Again Julia’s world rocked. First Chrebet, now his ex-partner. “Vanessa? Why? About what?”
“About Kellen Zant.”
Julia was already shaking her head. “Come on, Bruce. Vanessa doesn’t know anything about Kellen Zant. Why would you want to talk to her?” A shudder. “I won’t have her upset, Bruce. Not about this, not about anything. She sees her therapist two days a week.”
“I thought you said she’s okay.” Spoken swiftly, like a cross-examiner.
“She will be, if the rest of you will just leave her alone.”
He pondered. It struck Julia that he was genuinely concerned, but perhaps she was simply projecting. When he spoke, he chose his words cautiously, like a rock-climber who knows that one wrong selection means a long way down. “It isn’t my intention to upset her, Julia. But there are a few details I’d like to check. Remember, Kellen Zant was a member of the faculty, so his murder does come, technically, within my mandate to protect the campus.” She felt his urgency lashing at her but kept her face stone. “And, besides,” he said, “it’s important that I talk to Vanessa. There’s information I can’t get anywhere else.”
“What kind of information?”
“For one thing, why a copy of her eleventh-grade term paper was sitting on his printer.”
(II)
I
N HIS TIME,
Bruce Vallely had seen plenty of witnesses fighting not to squirm or shift their gazes, trying to project a confident innocence quite different from what they felt. He saw it in Julia Carlyle now, any number of small nuances by which the body indicated nervousness, even fear. From the moment he had spotted Vanessa’s name on the title page, he had suspected that he had struck pay dirt that the other searchers had missed, and now he was certain of it. He watched Julia now, cornered and uncertain. Bruce did not much care for her, or any of the growing number of well-to-do black parents who vanished with their offspring into lily-white suburbs at their first opportunity, but he thought he understood her: she was dragging her children toward her own childhood. She was a mother, she was protective, and her fear, he knew, would only make her all the fiercer in battle.
So he had to assuage it.
He said, “Nobody suspects Vanessa of anything. Nobody thinks she was involved in any way. I want to make that clear.” But her eyes said he had not made it clear enough. “This is my problem, Julia. I can’t do my job unless I can figure out what Kellen Zant was working on. Now, you tell me you don’t know. Let’s take that as true. His friends and colleagues don’t know. And yet there are people out there trying to find out, which suggests that whatever he was working on mattered to somebody.” Bruce had to restrain the urge to quote Rick:
He must have scared somebody important.
“Now I discover that he had a copy of your daughter’s term paper. And it wasn’t a photocopy from a library or somewhere. It was printed from his computer, Julia. I don’t see how that’s possible unless she e-mailed it to him or gave him a disk. That means she knew him. Not only knew him, but was in close enough touch with him to—”
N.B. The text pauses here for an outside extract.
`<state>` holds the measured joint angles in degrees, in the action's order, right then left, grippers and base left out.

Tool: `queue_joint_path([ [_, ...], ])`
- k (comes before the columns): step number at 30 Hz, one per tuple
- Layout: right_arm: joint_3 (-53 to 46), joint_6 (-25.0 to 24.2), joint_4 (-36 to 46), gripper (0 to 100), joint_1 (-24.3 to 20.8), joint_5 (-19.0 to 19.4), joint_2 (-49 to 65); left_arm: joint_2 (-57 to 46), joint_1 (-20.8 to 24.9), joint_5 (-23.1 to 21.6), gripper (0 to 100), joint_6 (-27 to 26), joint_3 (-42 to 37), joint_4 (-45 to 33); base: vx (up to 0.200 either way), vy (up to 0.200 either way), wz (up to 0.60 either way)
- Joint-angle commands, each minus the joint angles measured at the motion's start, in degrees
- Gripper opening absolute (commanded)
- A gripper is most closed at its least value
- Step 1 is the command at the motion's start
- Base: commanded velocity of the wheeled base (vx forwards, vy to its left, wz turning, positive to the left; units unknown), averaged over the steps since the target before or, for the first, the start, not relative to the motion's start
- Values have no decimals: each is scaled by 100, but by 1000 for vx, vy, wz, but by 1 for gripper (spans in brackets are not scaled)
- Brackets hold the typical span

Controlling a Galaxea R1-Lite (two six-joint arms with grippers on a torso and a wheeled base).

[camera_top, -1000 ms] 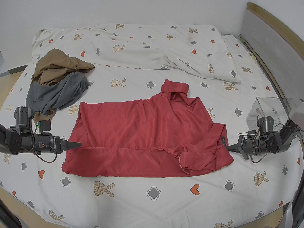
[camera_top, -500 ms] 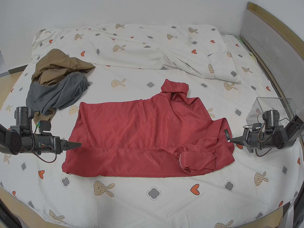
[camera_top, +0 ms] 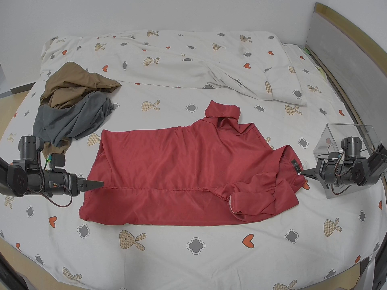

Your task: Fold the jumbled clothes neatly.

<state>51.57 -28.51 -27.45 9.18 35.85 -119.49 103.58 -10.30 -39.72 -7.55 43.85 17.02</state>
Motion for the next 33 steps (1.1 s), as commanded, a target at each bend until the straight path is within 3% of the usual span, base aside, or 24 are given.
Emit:
queue_joint_path([
  [1,29,48,-6,0,31,1,-57,13,-7,-1,100,-1,1,3,0,0,0],
  [7,20,162,-6,0,5,9,-171,13,-7,-1,100,-1,1,12,0,0,0],
  [8,20,162,-6,100,14,9,-171,13,-7,-1,100,-1,1,12,0,0,0],
  [19,-648,311,-50,100,-57,71,611,30,-7,-1,100,-1,-8,74,0,0,0],
  [21,-885,303,-50,100,-250,89,980,30,-7,-1,100,-1,-8,74,0,0,0],
  [33,-745,417,-111,100,-329,18,58,-5,-7,-1,100,-1,-8,74,0,0,0],
])
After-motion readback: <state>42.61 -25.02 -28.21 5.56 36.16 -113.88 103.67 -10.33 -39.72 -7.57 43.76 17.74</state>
Julia interrupted, so sweetly that Bruce knew the sugar was fake. “How do you happen to know what was on his printer?”
“I saw it.”
“Oh, really? Does your unofficial tidying up of loose ends include breaking into the private homes of the faculty?”
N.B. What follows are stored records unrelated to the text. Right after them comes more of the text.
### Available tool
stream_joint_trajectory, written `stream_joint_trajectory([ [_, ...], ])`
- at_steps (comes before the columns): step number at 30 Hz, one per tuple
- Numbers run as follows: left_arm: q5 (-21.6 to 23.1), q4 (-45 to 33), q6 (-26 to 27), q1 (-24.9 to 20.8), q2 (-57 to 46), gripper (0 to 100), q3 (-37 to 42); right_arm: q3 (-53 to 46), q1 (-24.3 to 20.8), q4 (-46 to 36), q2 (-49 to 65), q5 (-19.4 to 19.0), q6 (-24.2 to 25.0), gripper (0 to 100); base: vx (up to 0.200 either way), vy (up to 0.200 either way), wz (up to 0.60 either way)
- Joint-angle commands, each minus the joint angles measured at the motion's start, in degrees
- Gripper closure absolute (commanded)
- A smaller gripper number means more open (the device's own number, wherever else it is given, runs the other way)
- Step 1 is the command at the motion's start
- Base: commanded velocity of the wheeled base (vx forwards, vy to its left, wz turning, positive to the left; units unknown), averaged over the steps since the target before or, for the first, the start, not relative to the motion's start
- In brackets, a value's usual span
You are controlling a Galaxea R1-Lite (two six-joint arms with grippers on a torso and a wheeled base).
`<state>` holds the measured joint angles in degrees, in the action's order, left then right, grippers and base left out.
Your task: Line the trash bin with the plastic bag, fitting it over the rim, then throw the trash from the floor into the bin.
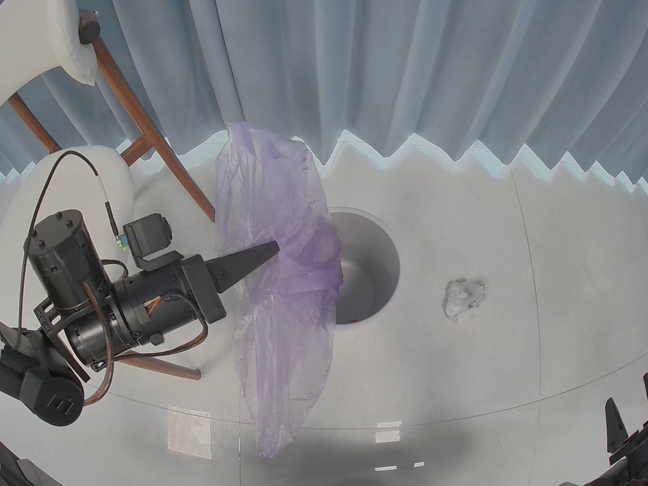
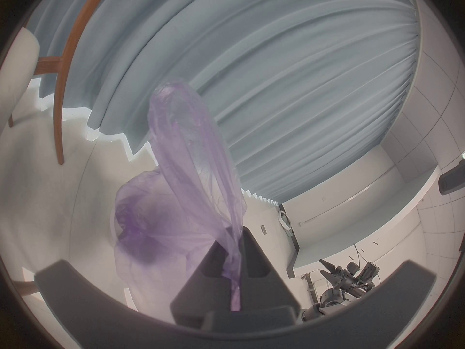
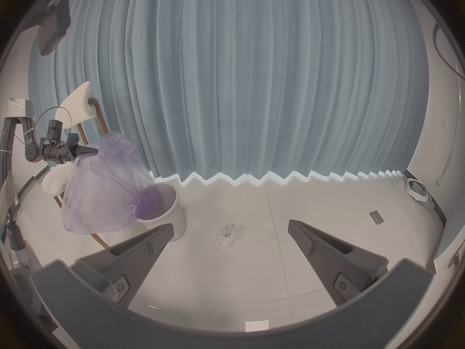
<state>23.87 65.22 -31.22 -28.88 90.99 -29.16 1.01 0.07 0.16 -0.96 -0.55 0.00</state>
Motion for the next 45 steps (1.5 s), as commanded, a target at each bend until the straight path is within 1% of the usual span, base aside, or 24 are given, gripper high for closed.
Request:
stream_joint_trajectory([
  [1,0.0,1.1,0.1,0.4,1.5,100,0.0,-1.0,0.0,0.0,1.0,-0.1,0.0,0,0.000,0.000,0.00],
  [15,0.6,2.1,0.1,0.4,1.9,100,0.2,-1.0,0.0,0.0,1.0,-0.1,0.0,0,0.000,0.000,0.00],
  [18,0.4,2.2,0.4,0.4,1.9,100,0.4,-1.0,0.0,0.0,1.0,0.0,0.0,0,0.200,0.000,0.00],
  [42,0.1,2.3,0.5,0.4,2.5,100,-0.5,-1.0,0.0,0.0,1.0,0.0,0.0,0,0.000,0.000,0.00],
  [45,0.2,3.1,0.5,0.4,3.5,100,-0.5,-1.0,0.0,0.0,1.0,-0.1,0.0,0,0.000,-0.200,0.00],
])
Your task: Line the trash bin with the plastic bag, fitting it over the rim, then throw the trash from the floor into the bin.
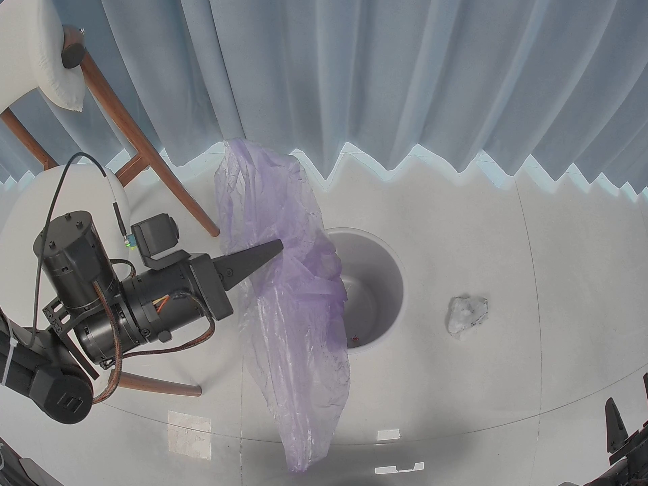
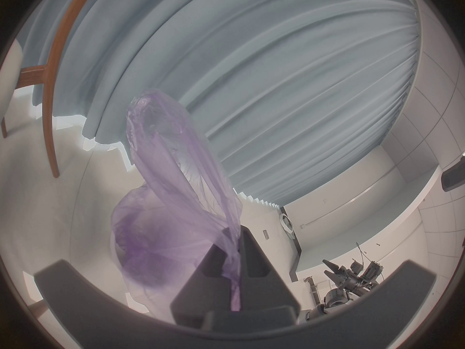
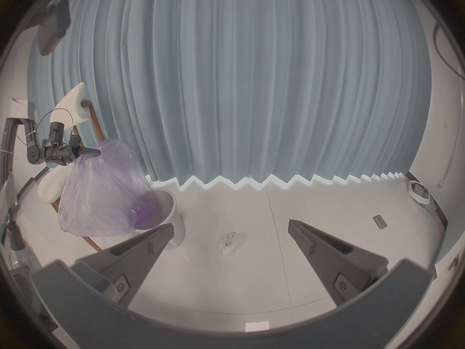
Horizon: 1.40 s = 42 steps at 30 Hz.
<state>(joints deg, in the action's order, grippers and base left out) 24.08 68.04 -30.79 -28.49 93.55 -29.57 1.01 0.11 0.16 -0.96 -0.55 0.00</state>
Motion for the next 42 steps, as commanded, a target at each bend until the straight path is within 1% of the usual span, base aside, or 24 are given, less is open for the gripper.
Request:
stream_joint_trajectory([
  [1,0.0,0.3,0.0,0.0,0.9,100,-0.1,-1.0,0.0,0.0,1.0,-0.1,0.0,0,0.000,-0.200,0.00],
  [6,-0.1,4.0,0.1,0.0,3.5,100,0.4,-1.0,0.0,0.0,1.0,-0.1,0.0,0,0.000,-0.200,0.00],
  [11,-0.4,5.4,-0.1,0.0,3.6,100,0.5,-1.0,0.0,0.0,1.0,0.0,0.0,0,0.000,0.000,0.00],
  [14,-2.3,5.5,-0.1,0.0,3.3,100,0.1,-1.0,0.0,0.0,1.0,0.0,0.0,0,0.000,0.000,0.00],
  [22,-3.2,5.5,-0.4,0.2,3.6,100,-0.5,-1.0,0.0,0.0,1.0,0.0,0.0,0,0.000,0.000,0.00],
  [27,-2.8,5.4,-0.4,0.2,3.7,100,-0.7,-1.0,0.0,0.0,1.0,-0.1,0.0,0,0.000,0.000,0.00],
  [33,-2.2,5.6,0.1,0.1,3.6,100,0.1,-1.0,0.0,0.0,1.0,-0.1,0.0,0,0.200,0.000,0.00],
  [42,-1.9,5.6,2.4,0.3,3.0,100,0.1,-1.0,0.0,0.0,1.0,0.0,0.0,0,0.000,0.000,0.00],
])
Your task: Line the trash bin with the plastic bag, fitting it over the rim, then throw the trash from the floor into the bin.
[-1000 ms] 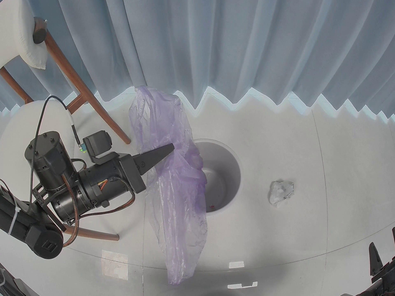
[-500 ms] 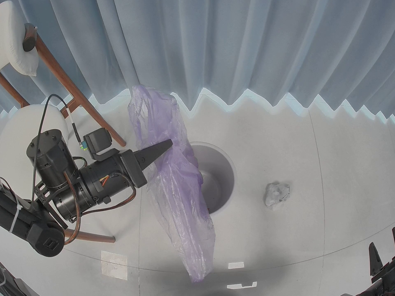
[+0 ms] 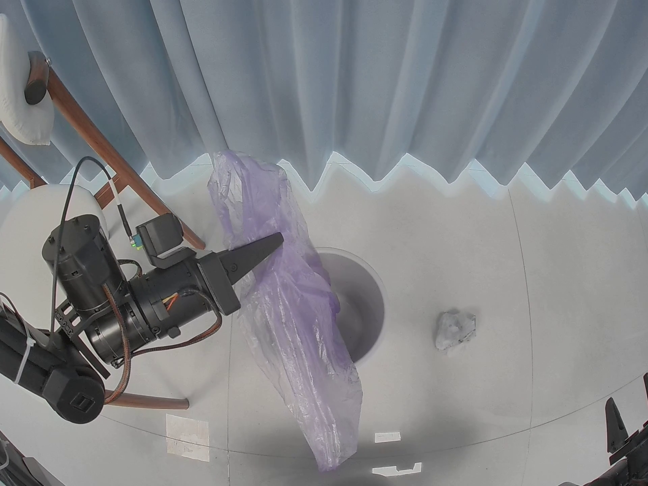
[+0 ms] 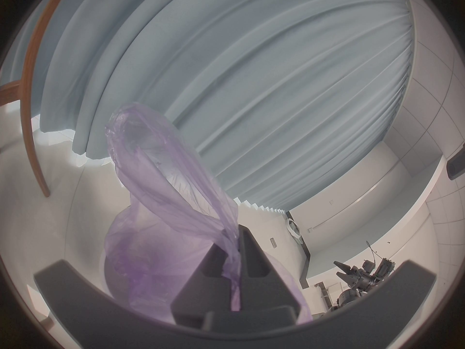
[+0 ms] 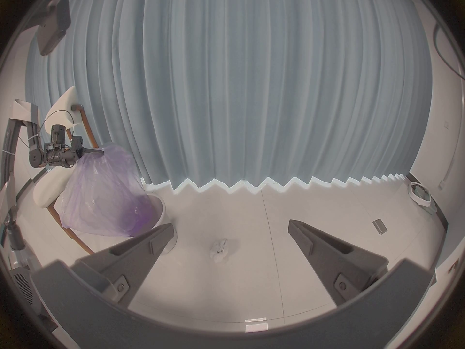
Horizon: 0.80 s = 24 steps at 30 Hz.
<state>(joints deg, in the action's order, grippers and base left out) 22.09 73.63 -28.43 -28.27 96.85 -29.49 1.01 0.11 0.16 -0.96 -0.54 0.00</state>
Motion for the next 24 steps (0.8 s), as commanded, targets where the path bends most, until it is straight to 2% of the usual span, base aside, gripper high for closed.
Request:
stream_joint_trajectory([
  [1,0.1,0.0,0.0,0.0,-0.4,100,0.1,-1.0,0.0,0.0,1.0,0.0,0.0,0,0.000,0.000,0.00],
  [8,1.0,0.0,2.8,0.7,-1.4,100,2.6,-1.0,0.0,0.0,1.0,-0.1,0.0,0,0.000,0.000,0.00],
  [11,1.4,0.0,3.3,-0.7,-1.5,100,4.1,-1.0,0.0,0.0,1.0,-0.1,0.0,0,0.000,0.000,0.00],
  [13,0.9,0.0,5.1,-4.1,-1.1,100,5.1,-1.0,0.0,0.0,1.0,-0.1,0.0,0,0.000,0.000,0.00],
  [20,0.8,1.1,6.4,-5.0,-1.2,100,5.5,-1.0,0.0,0.0,1.0,0.0,0.0,0,0.000,0.000,0.00],
  [21,0.4,1.3,7.4,-8.7,-0.9,100,7.9,-1.0,0.0,0.0,1.0,0.0,0.0,0,0.000,0.000,0.00],
  [24,0.3,1.8,8.4,-10.7,-0.1,100,9.4,-1.0,0.0,-0.1,1.0,0.1,-0.1,0,0.000,0.000,0.00],
])
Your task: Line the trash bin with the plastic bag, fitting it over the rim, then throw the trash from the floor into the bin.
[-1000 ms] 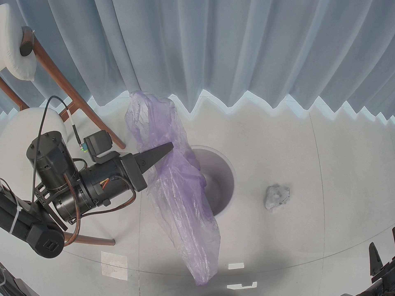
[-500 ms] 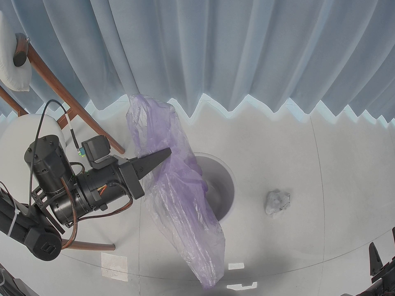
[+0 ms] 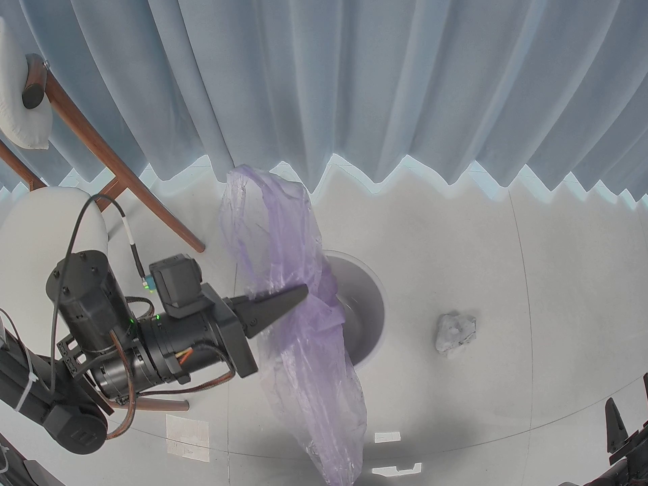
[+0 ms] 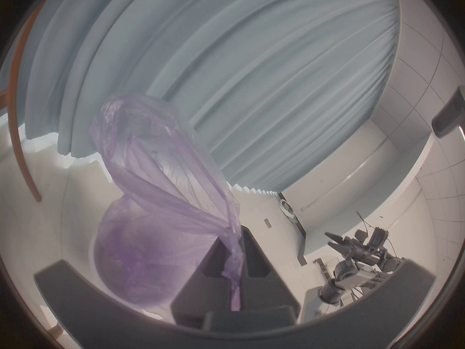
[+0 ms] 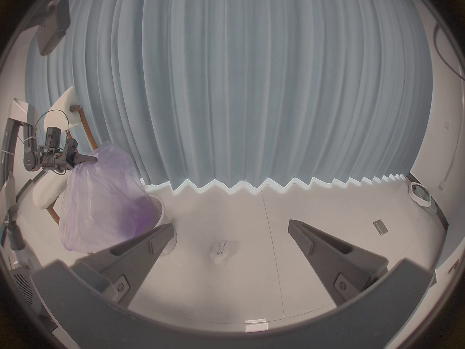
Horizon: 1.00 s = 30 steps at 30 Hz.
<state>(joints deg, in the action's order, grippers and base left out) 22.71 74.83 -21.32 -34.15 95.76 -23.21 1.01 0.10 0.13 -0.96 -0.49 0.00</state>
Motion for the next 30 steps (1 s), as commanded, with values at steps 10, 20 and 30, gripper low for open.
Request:
stream_joint_trajectory([
  [10,-2.6,13.9,8.4,-4.8,9.6,100,4.7,-1.0,0.0,0.0,0.9,-0.4,-0.6,0,0.000,0.000,0.00],
  [20,-10.8,13.7,-4.5,-8.0,6.2,100,2.6,-1.0,-0.1,0.1,1.0,-4.1,-2.1,0,0.000,0.000,0.00],
  [30,-11.8,5.2,-14.5,-12.4,2.1,100,2.4,11.3,-1.2,2.5,-3.5,-3.0,10.6,0,0.000,0.000,0.00],
])
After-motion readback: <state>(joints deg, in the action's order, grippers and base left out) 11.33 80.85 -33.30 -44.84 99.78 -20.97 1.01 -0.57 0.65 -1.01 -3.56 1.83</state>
Bruce was too old a hand to take umbrage. “Maybe it was his office printer, Julia. I’m intrigued that you would think it was his house.”
She glared.
“Please understand, Julia. I’m not trying to hurt Vanessa or your family. But I have to know why she gave him her term paper.”
Without warning, Julia leaped to her feet. “I’m sorry, Bruce. It’s late. I have to get home for the kids.”